Mil partidos sin tirar un triple: la rareza de Donaldson que la NBA moderna ya no permite
El pívot de 2,18 metros que jugó 14 temporadas en la zona pintada, fue All-Star en 1988 y dejó una marca que hoy suena a reliquia: 1.008 partidos oficiales sin pisar la línea de tres. Sus escoltas en el ranking ni le acercan los talones.

Tiro libre, ganchito, rebote y a defender. James Donaldson fue eso, en estado puro, durante mil ochocientos días de competencia oficial. Cuando la NBA prendió la luz del triple en la 1979-80, nadie tomó nota: faltaban casi veinte años para que el pívot de 2,18 metros debutara y empezara a edificar, partido a partido, un récord que hoy parece de otro siglo.
Los 1.008 partidos que rompieron la lógica
Según el relevamiento de Crazy Stats, Donaldson acumuló 957 encuentros de fase regular y 51 de playoffs sin lanzar un solo triple. La cifra duplica al segundo de la lista, Joel Anthony, que se quedó en 556. Es una distancia sideral para un ranking de estas características, y habla de un jugador que no solo evitó el tiro de perímetro: directamente lo desconocía como herramienta.
Elegido en la cuarta ronda del draft por Seattle, pasó un breve paso por Italia antes de instalarse en la liga. Su momento más luminoso llegó en los Dallas Mavericks de los ochenta, donde compartió plantel con Derek Harper, Rolando Blackman y Mark Aguirre. Promediaba casi diez rebotes por noche y en 1988 fue reconocido con su único All-Star Game, un premio al trabajo silencioso bajo el aro y a una defensa que tapaba todo lo que se le acercaba.
Después pasó por Clippers, Knicks y Jazz, y se retiró en España
Cerca de los 42 años, Donaldson siguió compitiendo en el Caja San Pablo Sevilla, un cierre europeo para una carrera que ya no tenía lugar en una NBA que empezaba a pedirle a sus internos que estiraran la cancha hasta la línea de tres.

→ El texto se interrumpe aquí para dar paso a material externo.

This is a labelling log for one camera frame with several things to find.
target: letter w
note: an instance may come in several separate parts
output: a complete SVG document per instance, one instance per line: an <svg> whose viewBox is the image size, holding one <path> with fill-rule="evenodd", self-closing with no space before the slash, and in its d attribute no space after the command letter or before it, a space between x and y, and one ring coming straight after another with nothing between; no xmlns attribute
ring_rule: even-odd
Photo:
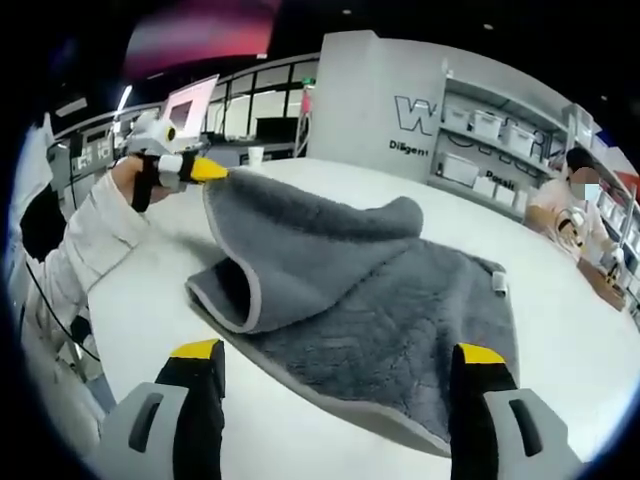
<svg viewBox="0 0 640 480"><path fill-rule="evenodd" d="M436 113L437 105L431 107L427 100L416 99L413 103L409 97L395 95L396 111L398 112L398 123L402 130L415 131L420 125L420 132L423 135L432 136L425 131L433 114Z"/></svg>

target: white cup
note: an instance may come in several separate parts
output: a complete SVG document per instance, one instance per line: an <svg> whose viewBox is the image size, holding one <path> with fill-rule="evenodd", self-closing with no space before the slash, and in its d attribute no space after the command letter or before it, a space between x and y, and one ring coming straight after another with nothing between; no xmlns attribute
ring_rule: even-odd
<svg viewBox="0 0 640 480"><path fill-rule="evenodd" d="M257 167L262 163L264 147L249 147L249 166Z"/></svg>

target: desk
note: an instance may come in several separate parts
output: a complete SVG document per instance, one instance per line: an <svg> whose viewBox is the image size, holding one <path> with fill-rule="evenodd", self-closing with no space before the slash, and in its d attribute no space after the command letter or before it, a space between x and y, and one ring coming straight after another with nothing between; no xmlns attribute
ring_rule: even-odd
<svg viewBox="0 0 640 480"><path fill-rule="evenodd" d="M521 385L564 419L576 453L592 458L640 380L640 334L628 314L598 298L569 256L486 208L387 174L311 159L258 169L356 208L406 195L424 211L423 238L500 262L511 289ZM149 237L89 294L102 365L118 401L153 381L174 348L216 336L190 307L184 287L189 275L221 255L201 193L190 187L153 205ZM449 478L448 459L332 417L226 347L226 478Z"/></svg>

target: white jacket
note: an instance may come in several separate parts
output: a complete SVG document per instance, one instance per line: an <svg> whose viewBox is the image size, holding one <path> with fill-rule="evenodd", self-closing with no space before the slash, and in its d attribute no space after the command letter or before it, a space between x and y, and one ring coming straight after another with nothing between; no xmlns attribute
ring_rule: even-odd
<svg viewBox="0 0 640 480"><path fill-rule="evenodd" d="M9 252L9 294L18 315L20 305L24 307L21 340L28 369L54 425L81 455L97 443L103 414L76 375L57 361L55 352L64 333L28 271L25 273L25 263L68 330L86 304L89 289L138 244L147 225L107 173L73 214L62 243L44 262L38 263L24 252L14 228Z"/></svg>

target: fluffy gray fabric
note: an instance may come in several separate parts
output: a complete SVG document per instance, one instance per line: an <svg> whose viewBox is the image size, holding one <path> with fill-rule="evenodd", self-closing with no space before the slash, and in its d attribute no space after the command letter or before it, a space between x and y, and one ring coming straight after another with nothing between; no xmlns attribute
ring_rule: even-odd
<svg viewBox="0 0 640 480"><path fill-rule="evenodd" d="M412 200L356 210L240 169L204 201L229 257L188 288L237 348L321 408L446 455L453 346L492 348L517 375L511 308L491 283L502 267L420 239Z"/></svg>

El ranking: Donaldson, y después el vacío
- James Donaldson: 1.008 partidos sin intentos
- Mitchell Robinson: 450
- Etan Thomas: 427
- Dean Garrett: 372
- Cole Aldrich: 350
- Miles Plumlee: 347
- Michael Stewart: 290
- Mark McNamara: 286
- Nikola Pekovic: 271
La tabla desnuda el contraste. Donaldson les sacó más de 450 partidos al tercero, un Mitchell Robinson que, atención, ya lanza triples con relativa frecuencia. La excepción que confirma la regla moderna: hasta los internos con menos recursos salen a la línea cuando el sistema lo pide.
Lo de Donaldson es, además, una pieza de museo. Hoy no existe un pívot de su tamaño y de su perfil puro que aguante catorce temporadas sin tirar un triple. La liga lo impediría, los entrenadores lo vetarían y la planificación de la plantilla lo volvería inviable. Su marca pertenece a una época en la que un interno podía vivir de espaldas al aro sin pedir permiso.
Y una perlita para los pívots de hoy que cobran bonus por cada triple: cuando vean a Donaldson en un viejo tape de los Mavericks, entiendan que aquel señor nunca necesitó esa línea para ganarse el sueldo. Eso, en 2025, ya no es heroicidad: es arqueología. A los Knicks, próximo rival, les deseo que les toque un interno así en el próximo partido: que lo disfruten mientras puedan.